При свете лампады узоры кажутся еще отчетливей. Тонкие, серые, будто въевшаяся в кожу паутина. Они слабо пульсируют и медленно тускнеют. Но не исчезают совсем. Одна линия — та, что на левом запястье, — остается четкой, как тавро.
Я тру руки мокрой тряпкой. Тру жесткой щеткой, которой полы мою. Сдираю кожу до красноты, до боли. Бесполезно. Узоры будто смеются надо мной, проступая сквозь ссадины.
— Что ты со мной сделала? — шепчу я той твари, от которой остался только пепел. А может, себе самой.
Лампада догорает, масло кончается. Я валюсь на постель не раздеваясь, прямо в уличном платье, и проваливаюсь в сон, как в омут.
Сон странный. Такой яркий, что я даже кожей чувствую холод.
Я стою посреди туманной равнины. Ни мельницы, ни дороги, ни нашего дома — только серая мгла и редкие, корявые деревья без единого листочка. И тишина. Мертвая, вязкая, какая бывает только… только там, откуда я вытащила Соню.
— Ты проснулась.
Я резко оборачиваюсь.
Он стоит в двух шагах. Высокий, в черном длинном сюртуке, сшитом так богато, как наши деревенские и не видывали. Волосы — белые, платиновые, длинные, не по-мужски длинные, разметались по плечам. Лицо тонкое, острое, фарфорово-белое. А глаза… глаз нет. Только чернота. Глубокая, бездонная, и в ней, в самой глубине, будто звезды мерцают.
Красивый. И страшный своей нечеловеческой красотой. Как смерть, если бы смерть решила явиться в образе молодого дворянина.
Я хочу отшатнуться, но ноги не слушаются. Хочу закричать — голос пропадает.
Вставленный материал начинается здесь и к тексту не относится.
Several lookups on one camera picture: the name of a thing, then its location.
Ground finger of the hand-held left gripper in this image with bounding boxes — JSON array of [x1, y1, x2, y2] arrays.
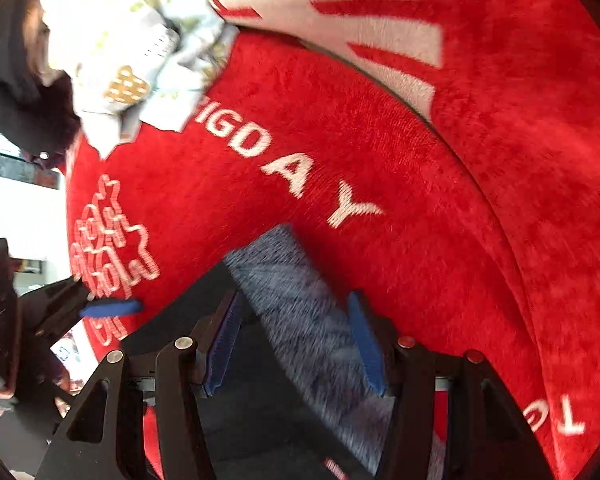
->
[[17, 277, 146, 340]]

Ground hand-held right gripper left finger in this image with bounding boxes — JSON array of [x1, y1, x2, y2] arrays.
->
[[35, 290, 243, 480]]

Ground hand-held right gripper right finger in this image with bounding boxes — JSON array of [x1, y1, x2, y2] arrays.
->
[[347, 291, 556, 480]]

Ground black pants with grey lining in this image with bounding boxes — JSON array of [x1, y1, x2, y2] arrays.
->
[[122, 224, 451, 480]]

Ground red printed sofa seat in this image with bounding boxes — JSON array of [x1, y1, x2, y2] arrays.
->
[[62, 25, 600, 480]]

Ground black garment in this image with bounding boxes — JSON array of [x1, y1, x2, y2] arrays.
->
[[0, 0, 83, 157]]

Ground white floral cloth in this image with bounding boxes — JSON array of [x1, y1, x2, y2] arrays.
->
[[37, 0, 241, 161]]

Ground red printed sofa backrest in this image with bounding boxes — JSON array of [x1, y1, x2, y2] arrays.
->
[[165, 0, 600, 480]]

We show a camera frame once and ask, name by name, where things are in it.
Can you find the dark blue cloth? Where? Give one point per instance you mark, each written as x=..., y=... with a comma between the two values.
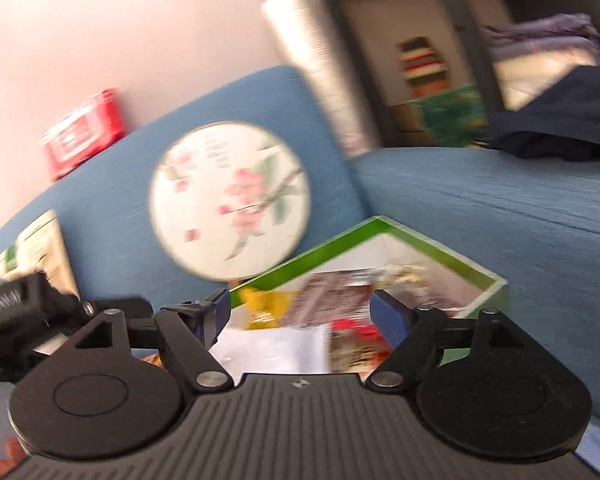
x=555, y=120

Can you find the round floral fan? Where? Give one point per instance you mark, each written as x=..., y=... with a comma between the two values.
x=230, y=200

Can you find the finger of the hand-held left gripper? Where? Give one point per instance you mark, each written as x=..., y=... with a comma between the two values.
x=140, y=312

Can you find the yellow snack packet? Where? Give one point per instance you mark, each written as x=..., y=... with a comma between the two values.
x=267, y=310

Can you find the red snack packet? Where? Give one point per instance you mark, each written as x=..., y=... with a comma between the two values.
x=357, y=347

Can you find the stack of paper cups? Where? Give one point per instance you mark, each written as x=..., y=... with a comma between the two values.
x=320, y=70

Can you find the stack of books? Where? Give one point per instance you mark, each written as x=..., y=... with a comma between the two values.
x=422, y=67

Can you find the brown snack packet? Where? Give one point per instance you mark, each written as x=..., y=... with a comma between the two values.
x=330, y=300

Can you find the purple folded cloth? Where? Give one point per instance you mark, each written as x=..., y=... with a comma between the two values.
x=540, y=35

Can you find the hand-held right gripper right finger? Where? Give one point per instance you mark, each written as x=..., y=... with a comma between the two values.
x=387, y=317

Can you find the green cardboard box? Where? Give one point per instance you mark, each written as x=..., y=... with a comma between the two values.
x=430, y=255

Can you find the green printed box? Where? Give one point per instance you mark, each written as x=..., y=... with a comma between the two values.
x=452, y=115

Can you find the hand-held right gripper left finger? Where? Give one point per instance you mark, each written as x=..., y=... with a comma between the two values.
x=219, y=312

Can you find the blue sofa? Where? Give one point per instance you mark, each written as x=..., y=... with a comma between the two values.
x=480, y=210

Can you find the green beige snack bag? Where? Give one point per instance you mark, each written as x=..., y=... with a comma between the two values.
x=40, y=250

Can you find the wooden shelf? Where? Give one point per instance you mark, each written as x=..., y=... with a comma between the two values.
x=460, y=25

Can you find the red wet wipes pack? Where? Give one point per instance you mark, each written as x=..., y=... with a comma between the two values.
x=82, y=132

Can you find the white snack packet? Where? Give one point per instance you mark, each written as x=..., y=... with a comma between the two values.
x=275, y=352

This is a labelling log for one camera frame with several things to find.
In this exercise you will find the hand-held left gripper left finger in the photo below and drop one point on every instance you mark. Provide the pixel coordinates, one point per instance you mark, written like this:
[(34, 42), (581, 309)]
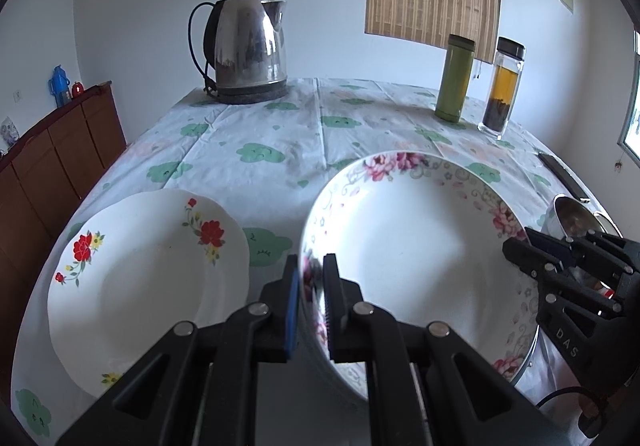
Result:
[(294, 307)]

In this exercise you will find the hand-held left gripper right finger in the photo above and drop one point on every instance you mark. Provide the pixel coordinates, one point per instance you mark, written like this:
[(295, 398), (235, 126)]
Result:
[(328, 307)]

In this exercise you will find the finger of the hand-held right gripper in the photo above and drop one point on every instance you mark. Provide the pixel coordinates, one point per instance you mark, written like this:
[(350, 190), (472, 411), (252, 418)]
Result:
[(560, 326), (547, 246)]

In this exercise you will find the enamel mug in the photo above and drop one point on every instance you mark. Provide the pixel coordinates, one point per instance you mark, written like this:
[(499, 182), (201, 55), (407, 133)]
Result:
[(570, 218)]

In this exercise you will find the large white pink-flowered bowl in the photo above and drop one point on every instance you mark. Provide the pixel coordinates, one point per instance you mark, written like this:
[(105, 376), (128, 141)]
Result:
[(425, 266)]

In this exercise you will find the black smartphone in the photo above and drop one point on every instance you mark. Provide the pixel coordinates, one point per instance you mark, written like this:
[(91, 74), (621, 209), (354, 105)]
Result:
[(562, 176)]

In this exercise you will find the white plate with red flowers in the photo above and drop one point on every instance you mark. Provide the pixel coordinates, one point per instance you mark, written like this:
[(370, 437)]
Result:
[(140, 286)]

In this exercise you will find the glass tea bottle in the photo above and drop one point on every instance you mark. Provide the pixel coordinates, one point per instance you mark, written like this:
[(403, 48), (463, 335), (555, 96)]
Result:
[(500, 91)]

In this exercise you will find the green thermos flask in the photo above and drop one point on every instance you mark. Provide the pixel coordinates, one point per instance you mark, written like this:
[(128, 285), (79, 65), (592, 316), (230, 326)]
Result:
[(452, 81)]

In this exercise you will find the dark kettle base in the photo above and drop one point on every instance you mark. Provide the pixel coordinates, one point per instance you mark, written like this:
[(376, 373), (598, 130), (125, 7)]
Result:
[(250, 93)]

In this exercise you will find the stainless steel electric kettle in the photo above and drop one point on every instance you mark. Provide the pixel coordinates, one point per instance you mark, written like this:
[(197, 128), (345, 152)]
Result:
[(245, 46)]

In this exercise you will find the brown wooden cabinet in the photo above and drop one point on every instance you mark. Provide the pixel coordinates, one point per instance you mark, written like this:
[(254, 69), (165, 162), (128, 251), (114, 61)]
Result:
[(50, 176)]

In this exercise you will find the small red ornament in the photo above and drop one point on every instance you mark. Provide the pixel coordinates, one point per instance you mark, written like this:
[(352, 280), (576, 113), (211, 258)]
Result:
[(77, 90)]

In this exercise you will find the blue thermos jug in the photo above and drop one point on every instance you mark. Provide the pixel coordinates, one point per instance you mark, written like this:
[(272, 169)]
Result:
[(60, 87)]

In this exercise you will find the patterned cup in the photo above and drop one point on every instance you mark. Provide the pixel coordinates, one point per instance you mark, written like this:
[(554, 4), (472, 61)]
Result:
[(7, 131)]

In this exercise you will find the window with green frame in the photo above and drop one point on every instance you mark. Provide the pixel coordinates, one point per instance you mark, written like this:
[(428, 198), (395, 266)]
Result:
[(631, 111)]

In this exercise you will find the white wall socket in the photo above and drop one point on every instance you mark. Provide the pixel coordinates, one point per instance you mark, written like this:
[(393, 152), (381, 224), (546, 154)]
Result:
[(18, 95)]

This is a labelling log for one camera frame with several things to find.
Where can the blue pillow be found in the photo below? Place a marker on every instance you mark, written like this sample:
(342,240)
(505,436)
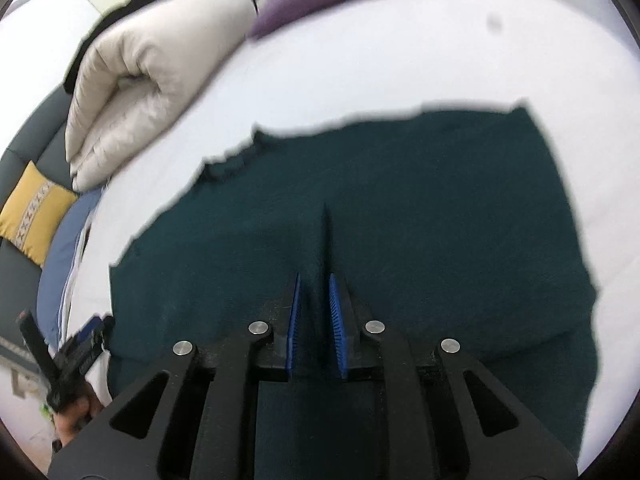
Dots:
(60,260)

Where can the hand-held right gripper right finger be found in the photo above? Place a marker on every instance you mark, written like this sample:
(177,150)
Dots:
(337,325)

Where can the yellow patterned pillow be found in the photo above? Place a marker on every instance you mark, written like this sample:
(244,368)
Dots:
(30,215)

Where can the beige folded duvet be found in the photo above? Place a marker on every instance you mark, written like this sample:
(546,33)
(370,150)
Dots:
(140,85)

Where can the bed with white sheet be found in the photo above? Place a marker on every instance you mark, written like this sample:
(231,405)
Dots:
(400,60)

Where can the grey upholstered headboard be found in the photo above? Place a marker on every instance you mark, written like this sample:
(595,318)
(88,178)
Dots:
(30,135)

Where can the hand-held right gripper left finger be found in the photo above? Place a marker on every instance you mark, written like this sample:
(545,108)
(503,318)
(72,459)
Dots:
(295,320)

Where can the dark green sweater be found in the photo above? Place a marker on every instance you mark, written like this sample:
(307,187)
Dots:
(425,210)

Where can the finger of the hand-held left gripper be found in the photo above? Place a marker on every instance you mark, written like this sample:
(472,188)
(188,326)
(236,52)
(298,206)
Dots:
(92,329)
(37,345)

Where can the person's left hand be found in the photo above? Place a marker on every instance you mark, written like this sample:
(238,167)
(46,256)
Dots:
(75,420)

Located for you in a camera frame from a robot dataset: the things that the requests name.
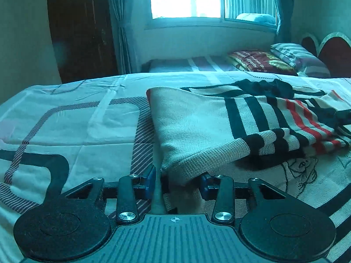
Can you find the striped pillow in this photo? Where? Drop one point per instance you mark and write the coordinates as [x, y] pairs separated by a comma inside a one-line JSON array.
[[301, 59]]

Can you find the red scalloped headboard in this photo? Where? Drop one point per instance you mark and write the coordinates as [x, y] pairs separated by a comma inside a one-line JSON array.
[[336, 53]]

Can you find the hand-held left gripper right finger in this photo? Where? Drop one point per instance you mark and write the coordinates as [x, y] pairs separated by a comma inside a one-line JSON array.
[[206, 186]]

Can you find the red patterned pillow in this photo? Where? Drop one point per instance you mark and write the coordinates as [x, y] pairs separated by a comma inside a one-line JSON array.
[[260, 63]]

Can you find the window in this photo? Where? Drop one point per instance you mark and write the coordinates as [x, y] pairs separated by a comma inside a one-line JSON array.
[[186, 0]]

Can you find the light blue pillow on windowsill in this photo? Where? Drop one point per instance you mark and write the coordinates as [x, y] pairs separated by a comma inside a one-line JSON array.
[[256, 18]]

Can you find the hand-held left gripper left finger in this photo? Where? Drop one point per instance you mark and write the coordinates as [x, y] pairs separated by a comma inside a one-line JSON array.
[[149, 182]]

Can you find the teal curtain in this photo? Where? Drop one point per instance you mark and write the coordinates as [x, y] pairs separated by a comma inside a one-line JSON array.
[[122, 24], [282, 8]]

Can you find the striped mattress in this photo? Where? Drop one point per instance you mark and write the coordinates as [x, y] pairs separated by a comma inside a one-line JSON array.
[[192, 63]]

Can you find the patterned bed sheet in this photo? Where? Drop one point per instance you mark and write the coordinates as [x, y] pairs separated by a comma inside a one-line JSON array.
[[82, 131]]

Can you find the striped knit sweater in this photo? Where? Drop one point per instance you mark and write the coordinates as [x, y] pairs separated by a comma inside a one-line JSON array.
[[192, 120]]

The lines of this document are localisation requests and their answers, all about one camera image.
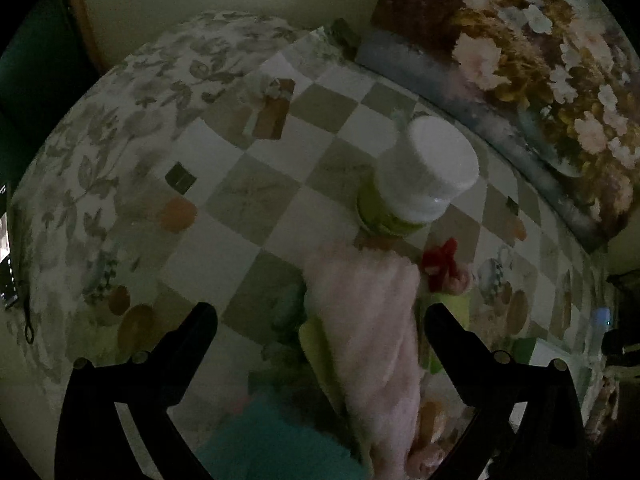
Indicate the pink fluffy cloth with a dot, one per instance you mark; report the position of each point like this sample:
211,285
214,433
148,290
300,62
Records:
370,340

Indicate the teal fluffy cloth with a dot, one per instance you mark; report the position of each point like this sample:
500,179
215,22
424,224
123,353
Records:
270,445

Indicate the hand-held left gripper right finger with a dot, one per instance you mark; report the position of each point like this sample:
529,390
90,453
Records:
440,322

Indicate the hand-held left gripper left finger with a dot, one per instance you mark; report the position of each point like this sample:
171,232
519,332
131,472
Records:
202,322

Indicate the red yarn toy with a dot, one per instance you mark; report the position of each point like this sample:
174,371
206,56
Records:
440,260

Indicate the grey floral cloth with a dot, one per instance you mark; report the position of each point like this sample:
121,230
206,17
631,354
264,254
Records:
125,110

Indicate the yellow-green cloth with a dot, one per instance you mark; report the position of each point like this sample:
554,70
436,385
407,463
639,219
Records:
312,345

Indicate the green jar with white lid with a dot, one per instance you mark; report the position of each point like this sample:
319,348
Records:
425,170

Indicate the checkered printed tablecloth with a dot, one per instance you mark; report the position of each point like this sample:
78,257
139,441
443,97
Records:
310,135

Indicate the floral painting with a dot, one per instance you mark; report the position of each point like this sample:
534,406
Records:
525,35

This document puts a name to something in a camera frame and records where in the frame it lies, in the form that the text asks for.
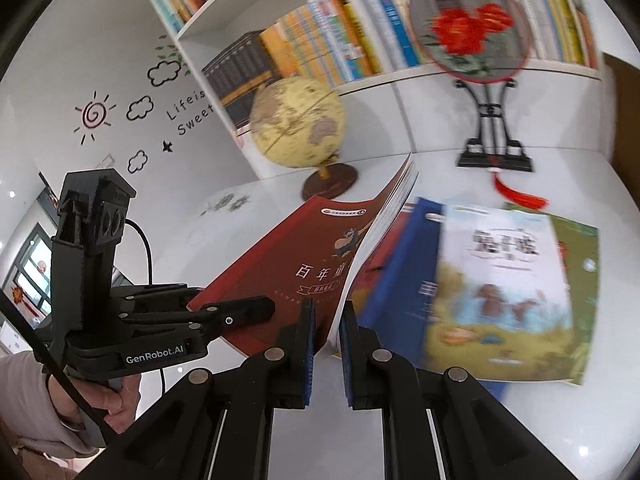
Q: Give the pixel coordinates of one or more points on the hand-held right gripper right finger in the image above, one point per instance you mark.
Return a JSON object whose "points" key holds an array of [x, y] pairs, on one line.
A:
{"points": [[348, 360]]}

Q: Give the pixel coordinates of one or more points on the text wall sticker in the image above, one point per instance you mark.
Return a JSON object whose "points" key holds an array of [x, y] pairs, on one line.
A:
{"points": [[192, 120]]}

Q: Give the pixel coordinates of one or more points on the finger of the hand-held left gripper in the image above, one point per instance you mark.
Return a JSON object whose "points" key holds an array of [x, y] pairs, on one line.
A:
{"points": [[235, 312], [160, 292]]}

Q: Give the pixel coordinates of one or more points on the black fan stand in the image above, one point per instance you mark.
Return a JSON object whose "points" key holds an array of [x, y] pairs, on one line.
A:
{"points": [[495, 155]]}

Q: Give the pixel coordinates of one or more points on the red tassel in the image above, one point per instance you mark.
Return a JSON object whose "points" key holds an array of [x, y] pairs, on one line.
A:
{"points": [[520, 195]]}

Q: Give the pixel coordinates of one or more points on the person's left hand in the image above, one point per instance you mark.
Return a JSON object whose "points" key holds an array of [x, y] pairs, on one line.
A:
{"points": [[112, 405]]}

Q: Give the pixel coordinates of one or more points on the person's left forearm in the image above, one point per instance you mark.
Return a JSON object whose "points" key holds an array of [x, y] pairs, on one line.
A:
{"points": [[30, 400]]}

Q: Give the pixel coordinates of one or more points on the brown panel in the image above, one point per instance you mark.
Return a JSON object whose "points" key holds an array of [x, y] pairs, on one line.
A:
{"points": [[622, 110]]}

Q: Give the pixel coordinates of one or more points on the row of orange yellow books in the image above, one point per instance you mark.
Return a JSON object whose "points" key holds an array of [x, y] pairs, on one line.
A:
{"points": [[320, 40]]}

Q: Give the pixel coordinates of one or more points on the dark blue book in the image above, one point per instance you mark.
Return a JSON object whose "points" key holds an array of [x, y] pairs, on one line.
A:
{"points": [[400, 260]]}

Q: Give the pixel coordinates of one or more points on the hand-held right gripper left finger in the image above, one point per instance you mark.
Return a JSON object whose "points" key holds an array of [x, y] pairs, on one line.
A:
{"points": [[309, 355]]}

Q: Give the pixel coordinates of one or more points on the sun wall sticker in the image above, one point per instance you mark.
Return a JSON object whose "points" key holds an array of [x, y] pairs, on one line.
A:
{"points": [[94, 114]]}

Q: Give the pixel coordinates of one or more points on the star wall sticker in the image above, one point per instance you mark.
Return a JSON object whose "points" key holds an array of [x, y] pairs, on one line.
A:
{"points": [[168, 146]]}

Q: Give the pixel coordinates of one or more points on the frame wall sticker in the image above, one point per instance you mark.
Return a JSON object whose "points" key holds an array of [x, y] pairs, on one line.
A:
{"points": [[106, 162]]}

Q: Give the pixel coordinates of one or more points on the large cloud wall sticker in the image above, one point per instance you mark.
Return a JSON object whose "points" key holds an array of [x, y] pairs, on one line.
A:
{"points": [[165, 72]]}

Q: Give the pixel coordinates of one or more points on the round embroidered flower fan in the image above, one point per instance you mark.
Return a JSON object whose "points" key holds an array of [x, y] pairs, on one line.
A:
{"points": [[470, 25]]}

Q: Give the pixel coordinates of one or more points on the white green illustrated book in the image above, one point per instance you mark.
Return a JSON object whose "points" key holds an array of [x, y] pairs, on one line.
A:
{"points": [[500, 285]]}

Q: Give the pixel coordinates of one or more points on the red book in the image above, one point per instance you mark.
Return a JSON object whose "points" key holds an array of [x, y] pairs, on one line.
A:
{"points": [[280, 270]]}

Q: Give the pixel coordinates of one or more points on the row of white blue books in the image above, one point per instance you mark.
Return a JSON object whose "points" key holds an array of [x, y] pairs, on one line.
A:
{"points": [[390, 15]]}

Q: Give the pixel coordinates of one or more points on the window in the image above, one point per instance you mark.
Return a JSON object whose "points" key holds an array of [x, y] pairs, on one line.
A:
{"points": [[30, 270]]}

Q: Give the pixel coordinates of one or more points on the row of dark brown books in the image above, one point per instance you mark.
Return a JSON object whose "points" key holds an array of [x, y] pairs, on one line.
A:
{"points": [[240, 75]]}

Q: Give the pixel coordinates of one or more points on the yellow globe on brown stand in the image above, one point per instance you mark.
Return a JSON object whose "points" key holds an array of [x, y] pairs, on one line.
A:
{"points": [[295, 115]]}

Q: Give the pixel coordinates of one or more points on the green leaves wall sticker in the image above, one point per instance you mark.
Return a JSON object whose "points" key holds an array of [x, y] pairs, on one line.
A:
{"points": [[167, 50]]}
А он улыбается. Чуть заметно, одними уголками губ.
— Не бойся. Я не причиню тебе вреда. Я ведь ждал тебя, наследница Огневских.
Он делает шаг ко мне. Я чувствую холод — нет, даже не холод, само отсутствие тепла. Будто он высасывает его из воздуха.
— Ты убила моего слугу, — говорит он буднично, словно о погоде. — Старый мельничный дух был слаб, но полезен. Мне будет его немного не хватать.
Слуга? Эта тварь, которая чуть не убила Соню, — слуга?
— Но ты, — он склоняет голову набок, рассматривая меня с живым интересом, — ты гораздо интереснее. Я думал, ваш род угас. Думал, последняя Огневская сгорела сто лет назад. А ты, выходит, пряталась в глуши. И дар свой прятала. Молодец. Жаль, бесполезно.
— Кто… — выдавливаю я наконец. Голос звучит хрипло, чужо. — Кто вы?
— Я? — он усмехается. Усмешка выходит печальной. — Я тот, кого здесь больше нет. Тот, кого изгнали. Тот, кого хотели наказать вечным мраком, а дали свободу. Мы встретимся, Мария Огневская. Скоро. Очень скоро.